Home-page: https://github.com/MaxHalford/vose
Author: Max Halford
Author-email: maxhalford25@gmail.com
License: MIT
Requires-Python: >=3.6
Description-Content-Type: text/markdown
Provides-Extra: dev
License-File: LICENSE

# vose

This is a Cython implemention of Michael Vose's [Alias method](https://www.wikiwand.com/en/Alias_method). It can be used to perform weighted sampling with replacement of integers in `O(1)` time. It requires a construction phase that runs in `O(n)` time, with `n` being the number of integers with associated weights. As far as I know, it's faster than any other method available in Python. But I would love to be proven wrong!

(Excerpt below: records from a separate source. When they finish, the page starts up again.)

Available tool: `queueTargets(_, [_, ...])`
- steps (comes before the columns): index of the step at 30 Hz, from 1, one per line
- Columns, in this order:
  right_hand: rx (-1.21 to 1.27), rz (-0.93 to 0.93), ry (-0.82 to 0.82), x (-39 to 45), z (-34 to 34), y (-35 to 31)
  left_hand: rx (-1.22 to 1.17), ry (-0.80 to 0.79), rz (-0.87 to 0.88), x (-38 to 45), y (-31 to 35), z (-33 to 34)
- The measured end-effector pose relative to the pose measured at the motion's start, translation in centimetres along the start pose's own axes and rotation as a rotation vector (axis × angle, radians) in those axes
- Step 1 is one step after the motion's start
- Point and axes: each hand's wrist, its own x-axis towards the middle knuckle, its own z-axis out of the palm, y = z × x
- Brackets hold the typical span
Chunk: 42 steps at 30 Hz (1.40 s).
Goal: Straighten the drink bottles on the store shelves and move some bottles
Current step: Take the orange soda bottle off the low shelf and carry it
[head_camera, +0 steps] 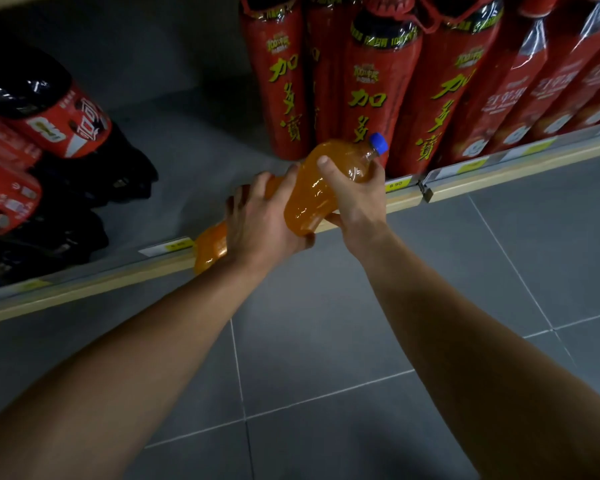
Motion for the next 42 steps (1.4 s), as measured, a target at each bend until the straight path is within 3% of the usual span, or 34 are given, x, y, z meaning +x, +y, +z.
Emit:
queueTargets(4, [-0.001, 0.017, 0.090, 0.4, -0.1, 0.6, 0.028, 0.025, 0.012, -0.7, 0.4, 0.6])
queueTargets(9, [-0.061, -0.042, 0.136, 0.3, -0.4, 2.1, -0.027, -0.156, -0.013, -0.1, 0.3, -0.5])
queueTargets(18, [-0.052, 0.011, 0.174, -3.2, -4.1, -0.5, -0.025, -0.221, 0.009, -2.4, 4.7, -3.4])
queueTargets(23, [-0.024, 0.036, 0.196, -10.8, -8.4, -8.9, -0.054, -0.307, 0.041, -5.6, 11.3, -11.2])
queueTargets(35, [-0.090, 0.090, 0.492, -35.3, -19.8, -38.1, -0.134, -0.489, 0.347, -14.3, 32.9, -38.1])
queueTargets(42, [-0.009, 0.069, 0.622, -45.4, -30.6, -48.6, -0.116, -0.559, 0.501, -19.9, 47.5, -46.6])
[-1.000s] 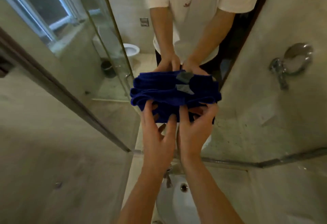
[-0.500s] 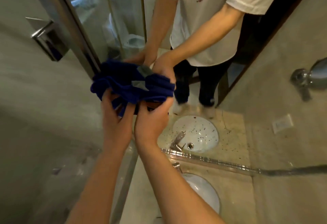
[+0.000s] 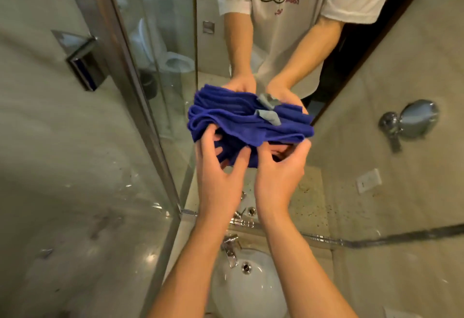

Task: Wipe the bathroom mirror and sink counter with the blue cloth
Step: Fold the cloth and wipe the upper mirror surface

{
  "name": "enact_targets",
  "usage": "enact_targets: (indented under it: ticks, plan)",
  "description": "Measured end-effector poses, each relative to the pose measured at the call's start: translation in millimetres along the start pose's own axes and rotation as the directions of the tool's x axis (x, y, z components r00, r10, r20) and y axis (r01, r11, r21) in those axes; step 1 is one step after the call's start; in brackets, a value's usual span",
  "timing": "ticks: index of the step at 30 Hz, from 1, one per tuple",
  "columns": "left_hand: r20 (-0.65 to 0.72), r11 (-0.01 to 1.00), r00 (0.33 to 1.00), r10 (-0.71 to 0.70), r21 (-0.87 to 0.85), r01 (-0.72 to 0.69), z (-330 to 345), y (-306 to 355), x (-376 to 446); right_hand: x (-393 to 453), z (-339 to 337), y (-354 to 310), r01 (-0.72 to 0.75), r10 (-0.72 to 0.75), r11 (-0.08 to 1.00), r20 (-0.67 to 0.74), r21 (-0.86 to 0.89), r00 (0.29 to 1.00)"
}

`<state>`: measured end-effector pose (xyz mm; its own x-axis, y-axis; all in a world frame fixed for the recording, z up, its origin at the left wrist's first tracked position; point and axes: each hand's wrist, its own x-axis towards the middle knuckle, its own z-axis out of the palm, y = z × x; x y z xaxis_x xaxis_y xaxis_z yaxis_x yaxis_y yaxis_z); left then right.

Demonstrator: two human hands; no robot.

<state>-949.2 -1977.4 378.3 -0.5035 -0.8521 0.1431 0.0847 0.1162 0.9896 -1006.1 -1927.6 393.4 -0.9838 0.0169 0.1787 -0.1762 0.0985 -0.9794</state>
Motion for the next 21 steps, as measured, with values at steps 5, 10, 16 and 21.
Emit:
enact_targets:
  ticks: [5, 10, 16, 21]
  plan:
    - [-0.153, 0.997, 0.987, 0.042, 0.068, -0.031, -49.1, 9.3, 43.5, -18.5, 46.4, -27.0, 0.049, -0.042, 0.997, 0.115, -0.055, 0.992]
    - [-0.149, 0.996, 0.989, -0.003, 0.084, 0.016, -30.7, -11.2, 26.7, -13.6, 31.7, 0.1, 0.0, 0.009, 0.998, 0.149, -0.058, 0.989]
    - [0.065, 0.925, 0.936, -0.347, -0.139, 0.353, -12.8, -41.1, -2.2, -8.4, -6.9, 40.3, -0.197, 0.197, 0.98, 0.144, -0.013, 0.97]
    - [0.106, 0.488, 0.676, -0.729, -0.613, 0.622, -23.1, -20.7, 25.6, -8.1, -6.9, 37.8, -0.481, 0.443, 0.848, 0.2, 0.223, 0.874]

I wrote this because I had a specific usecase where I needed to repeatidly sample integers with a weight associated to each integer. I stumbled on Keith Schwarz's [*Darts, Dice, and Coins: Sampling from a Discrete Distribution*](https://www.keithschwarz.com/darts-dice-coins/), which is very well written, and decided to use the Alias method. Alas, `numpy` doesn't seem to have it available, and neither does the `random` module from Python's standard library. There is, however, the [`vose_sampler`](https://github.com/asmith26/Vose-Alias-Method) package, but it is written in pure Python and isn't fast enough for my purposes. I therefore decided to write it in Cython and shamelessly adapted Keith Schmarz's [Java implementation](https://www.keithschwarz.com/interesting/code/?dir=alias-method).

## Installation

My feeling is that this package is too small to justify putting it on PyPI. Therefore, you have to install it from GitHub. If ever the scope grows larger I might reconsider this.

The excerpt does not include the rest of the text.